Мои печальные победы - страница 64
В письме от 24.07.1977 Чуковская сообщает Самойлову свое впечатление о романе Валентина Распутина «Живи и помни»:
«Да ведь это морковный кофе, фальшивка с приправой дешевой достоевщины. Я никогда не была на Ангаре, но чуть не на каждой странице мне хотелось кричать: «Не верю!» – по Станиславскому.
Книга столь же мучительно безвкусна, как сочетание имени с фамилией автора: изысканного имени с мужицкой фамилией. Он, видите ли, Valentin! […] «пейзане ломаются на сцене с фальшивыми монологами».
В ответном письме Самойлов – не только соглашается с Чуковской, но продолжает и по-своему дополняет ее «антираспутинские» заклинания:
«Это литература «полународа», «часть Вашего письма о Распутине читал нескольким друзьям. Они в восторге». Фамилии друзей разбросаны на страницах писем: Копелевы, А. Якобсон, Вл. Корнилов. Конечно, эти – были в восторге…
«Об этой прозе, о «деревенщиках», я сейчас много думаю. И, кажется, приближаюсь к Вашей точке зрения. Что-то с их правдой не так» (февраль 1978 г.)
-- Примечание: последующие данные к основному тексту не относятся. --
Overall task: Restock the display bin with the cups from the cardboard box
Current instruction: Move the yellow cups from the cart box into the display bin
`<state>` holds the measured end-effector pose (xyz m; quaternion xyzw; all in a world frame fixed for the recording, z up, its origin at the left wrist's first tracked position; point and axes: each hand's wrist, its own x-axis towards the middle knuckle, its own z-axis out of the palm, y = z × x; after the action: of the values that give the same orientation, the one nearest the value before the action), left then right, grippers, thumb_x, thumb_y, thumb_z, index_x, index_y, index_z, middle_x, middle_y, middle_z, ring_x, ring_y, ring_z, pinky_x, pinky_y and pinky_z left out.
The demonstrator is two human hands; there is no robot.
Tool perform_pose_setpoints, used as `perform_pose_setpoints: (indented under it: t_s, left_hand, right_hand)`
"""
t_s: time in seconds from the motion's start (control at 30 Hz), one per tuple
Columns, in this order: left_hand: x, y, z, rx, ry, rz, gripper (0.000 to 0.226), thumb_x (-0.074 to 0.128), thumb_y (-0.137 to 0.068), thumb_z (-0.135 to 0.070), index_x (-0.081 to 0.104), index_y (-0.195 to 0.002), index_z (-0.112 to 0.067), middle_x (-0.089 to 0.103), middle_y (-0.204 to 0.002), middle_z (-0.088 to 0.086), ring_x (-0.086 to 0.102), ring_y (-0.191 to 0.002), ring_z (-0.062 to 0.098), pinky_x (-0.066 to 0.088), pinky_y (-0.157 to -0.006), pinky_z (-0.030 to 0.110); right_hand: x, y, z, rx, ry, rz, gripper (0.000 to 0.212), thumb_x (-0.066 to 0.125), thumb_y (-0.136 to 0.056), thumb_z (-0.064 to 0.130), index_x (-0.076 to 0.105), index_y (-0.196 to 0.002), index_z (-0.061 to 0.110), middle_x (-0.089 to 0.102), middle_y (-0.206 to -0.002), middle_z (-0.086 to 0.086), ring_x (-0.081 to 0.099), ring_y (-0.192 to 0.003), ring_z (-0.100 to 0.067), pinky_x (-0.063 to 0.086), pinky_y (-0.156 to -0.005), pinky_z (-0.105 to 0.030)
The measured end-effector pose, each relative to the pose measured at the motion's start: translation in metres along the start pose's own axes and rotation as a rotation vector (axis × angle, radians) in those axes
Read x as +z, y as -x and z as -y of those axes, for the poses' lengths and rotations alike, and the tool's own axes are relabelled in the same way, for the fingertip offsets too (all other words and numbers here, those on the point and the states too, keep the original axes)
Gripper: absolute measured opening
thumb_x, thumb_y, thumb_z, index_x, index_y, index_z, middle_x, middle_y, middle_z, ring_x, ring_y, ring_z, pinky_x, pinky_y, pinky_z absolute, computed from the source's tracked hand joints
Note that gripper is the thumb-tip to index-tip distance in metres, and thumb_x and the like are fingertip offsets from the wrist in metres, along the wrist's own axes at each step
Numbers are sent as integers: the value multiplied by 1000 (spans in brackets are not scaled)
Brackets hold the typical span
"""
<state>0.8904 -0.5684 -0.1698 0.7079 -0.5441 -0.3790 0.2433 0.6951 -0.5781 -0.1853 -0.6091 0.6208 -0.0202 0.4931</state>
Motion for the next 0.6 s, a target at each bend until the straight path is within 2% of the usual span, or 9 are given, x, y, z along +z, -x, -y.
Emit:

«Никто – ни Зощенко, ни Олеша, ни Бабель, ни Булгаков – не мог бы угадать, что лет через тридцать у нас возобладает литература «деревенская» и теперь уже «реакционно-романтическая».
Последняя фраза как будто бы взята из печально знаменитой статьи Александра Яковлева «Против антиисторизма»…
Лично у меня с Дезиком отношения были почти дружескими. Работая в 1960 – 63 годах в журнале «Знамя», я напечатал цикл его стихотворений, а в «Юности» рецензию на книгу «Второй перевал», и этот поступок Дезик оценил с благодарностью, тем более что велеречивых эпитетов я не пожалел: «Самойлов – один из тех поэтов, которые пытаются найти в окружающем мире гармонические связи и сопротивляются распаду и бессмысленности жизни». Такие вот были в рецензии красивые фразы. Дезик знал, что я увлечен стихами Слуцкого и благодарен ему за помощь в издании моей второй книги «Звено», редактором которой был Борис Абрамович. Однако Дезик, тем не менее, предложил мне игру, которая заключалась в том, чтобы увести от Слуцкого его способного ученика, то есть меня, к нему, к Дезику. Мы, похохатывая, обсуждали этот план нашей «измены» Борису Абрамовичу, и когда последний узнал об этом, то, улыбаясь в усы, подписал мне свою очередную книжку: «Поэту Станиславу Куняеву – отпускная (согласно прошению), Борис Слуцкий».
До этого все свои книги Слуцкий подписывал мне одинаково: «В надежде славы и добра».
Дезик же, узнав, что я избавился от «крепостной зависимости», обрадовался и на книге «Весть» поставил автограф: «Стасику – от учителя, который не испортил дела» (перефразировав свою строку: «не верь ученикам, они испортят дело»). А книгу «Равноденствие» сопроводил шутливой надписью: «Стаху с Галей эту книжку непринужденную без излишку. С любовью. Д. Самойлов».
* * *
Как мне помнится, на еврейские темы мы с Дезиком всерьез ни разу не говорили. Видимо, оберегая наши отношения. Я не знал, как он отнесется к такому разговору. В стихах его, в отличие от стихов Слуцкого, почти не было каких-либо прямых мыслей из этой сферы. И лишь сейчас, когда вышли книги, мною вышеупомянутые, многое проясняется. Весьма важны воспоминания Дезика о еврействе его отца:
«Он всегда удивлялся, когда его еврейские коллеги жаловались на преимущество русских при распределении должностей и званий. Еврей министр или военачальник казались ему явлением скорее неестественным, чем естественным. А мне он говорил неоднократно, что в русском государстве должны править русские, что это естественно и претендовать на это не стоит».